Stored items from a collection ->
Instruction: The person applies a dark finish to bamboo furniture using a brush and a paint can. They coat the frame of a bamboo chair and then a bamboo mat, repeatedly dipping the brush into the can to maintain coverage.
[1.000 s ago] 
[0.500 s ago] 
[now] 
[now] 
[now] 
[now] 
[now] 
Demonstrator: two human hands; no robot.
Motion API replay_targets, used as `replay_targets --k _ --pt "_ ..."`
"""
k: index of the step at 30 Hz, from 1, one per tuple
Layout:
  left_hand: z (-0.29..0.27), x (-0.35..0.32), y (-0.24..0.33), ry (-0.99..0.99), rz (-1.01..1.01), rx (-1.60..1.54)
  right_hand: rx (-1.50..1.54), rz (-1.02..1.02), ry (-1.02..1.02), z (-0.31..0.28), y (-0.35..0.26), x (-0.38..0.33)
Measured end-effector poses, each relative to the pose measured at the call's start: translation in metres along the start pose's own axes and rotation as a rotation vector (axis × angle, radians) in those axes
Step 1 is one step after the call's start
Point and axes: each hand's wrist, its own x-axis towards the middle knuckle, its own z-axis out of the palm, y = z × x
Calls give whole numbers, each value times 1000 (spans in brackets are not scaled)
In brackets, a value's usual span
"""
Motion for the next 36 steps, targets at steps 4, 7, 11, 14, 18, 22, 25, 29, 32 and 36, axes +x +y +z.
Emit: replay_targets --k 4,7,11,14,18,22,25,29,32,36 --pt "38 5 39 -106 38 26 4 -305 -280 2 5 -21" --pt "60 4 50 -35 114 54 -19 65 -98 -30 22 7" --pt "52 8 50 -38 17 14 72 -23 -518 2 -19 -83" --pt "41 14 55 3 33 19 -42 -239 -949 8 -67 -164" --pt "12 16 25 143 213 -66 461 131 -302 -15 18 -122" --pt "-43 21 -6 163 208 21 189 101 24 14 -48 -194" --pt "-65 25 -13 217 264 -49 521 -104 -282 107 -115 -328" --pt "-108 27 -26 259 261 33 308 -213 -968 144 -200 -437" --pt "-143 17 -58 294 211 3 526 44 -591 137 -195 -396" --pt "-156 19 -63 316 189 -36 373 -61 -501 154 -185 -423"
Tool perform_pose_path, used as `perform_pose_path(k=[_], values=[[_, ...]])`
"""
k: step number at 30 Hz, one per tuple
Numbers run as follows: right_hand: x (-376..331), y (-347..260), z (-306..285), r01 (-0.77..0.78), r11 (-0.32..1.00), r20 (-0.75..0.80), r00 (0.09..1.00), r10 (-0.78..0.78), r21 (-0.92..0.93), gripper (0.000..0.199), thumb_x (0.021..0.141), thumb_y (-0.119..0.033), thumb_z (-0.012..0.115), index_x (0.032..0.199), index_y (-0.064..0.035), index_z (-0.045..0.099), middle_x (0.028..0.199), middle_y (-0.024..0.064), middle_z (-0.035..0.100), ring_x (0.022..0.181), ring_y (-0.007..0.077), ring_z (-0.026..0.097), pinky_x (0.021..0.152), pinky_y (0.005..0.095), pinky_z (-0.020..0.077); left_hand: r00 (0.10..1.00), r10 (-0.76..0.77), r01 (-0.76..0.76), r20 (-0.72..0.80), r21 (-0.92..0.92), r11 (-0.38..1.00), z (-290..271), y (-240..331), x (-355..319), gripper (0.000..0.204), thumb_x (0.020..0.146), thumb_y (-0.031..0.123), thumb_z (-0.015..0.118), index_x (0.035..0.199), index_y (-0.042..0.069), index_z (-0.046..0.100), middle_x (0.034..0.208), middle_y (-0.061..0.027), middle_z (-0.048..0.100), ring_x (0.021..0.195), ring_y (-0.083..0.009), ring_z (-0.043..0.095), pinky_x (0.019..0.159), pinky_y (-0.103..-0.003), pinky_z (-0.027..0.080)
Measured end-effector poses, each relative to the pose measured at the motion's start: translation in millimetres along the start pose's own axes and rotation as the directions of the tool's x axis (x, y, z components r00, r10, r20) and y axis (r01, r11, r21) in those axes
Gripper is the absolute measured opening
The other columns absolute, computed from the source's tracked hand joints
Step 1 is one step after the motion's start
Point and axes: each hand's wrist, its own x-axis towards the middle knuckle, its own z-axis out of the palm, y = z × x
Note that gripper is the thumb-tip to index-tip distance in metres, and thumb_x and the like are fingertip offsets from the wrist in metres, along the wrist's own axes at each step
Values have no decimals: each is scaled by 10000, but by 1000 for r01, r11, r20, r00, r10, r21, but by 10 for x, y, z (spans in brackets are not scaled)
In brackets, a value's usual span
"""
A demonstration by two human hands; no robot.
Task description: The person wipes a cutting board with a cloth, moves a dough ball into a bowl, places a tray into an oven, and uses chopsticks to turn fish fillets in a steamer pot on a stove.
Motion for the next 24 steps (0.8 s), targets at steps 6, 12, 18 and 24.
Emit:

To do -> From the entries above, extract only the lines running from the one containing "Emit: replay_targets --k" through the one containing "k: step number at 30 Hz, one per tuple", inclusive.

Answer to the problem ->
Emit: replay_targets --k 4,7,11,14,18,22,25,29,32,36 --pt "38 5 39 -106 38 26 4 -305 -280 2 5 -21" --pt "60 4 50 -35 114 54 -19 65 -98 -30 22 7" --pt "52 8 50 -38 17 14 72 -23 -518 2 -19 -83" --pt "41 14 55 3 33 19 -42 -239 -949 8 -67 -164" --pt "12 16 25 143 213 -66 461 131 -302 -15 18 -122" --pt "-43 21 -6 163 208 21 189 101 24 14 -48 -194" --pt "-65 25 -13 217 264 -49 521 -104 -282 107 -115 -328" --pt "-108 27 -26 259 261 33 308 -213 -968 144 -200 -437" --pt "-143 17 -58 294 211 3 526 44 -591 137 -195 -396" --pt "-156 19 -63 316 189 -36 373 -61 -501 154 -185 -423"
Tool perform_pose_path, used as `perform_pose_path(k=[_], values=[[_, ...]])`
"""
k: step number at 30 Hz, one per tuple

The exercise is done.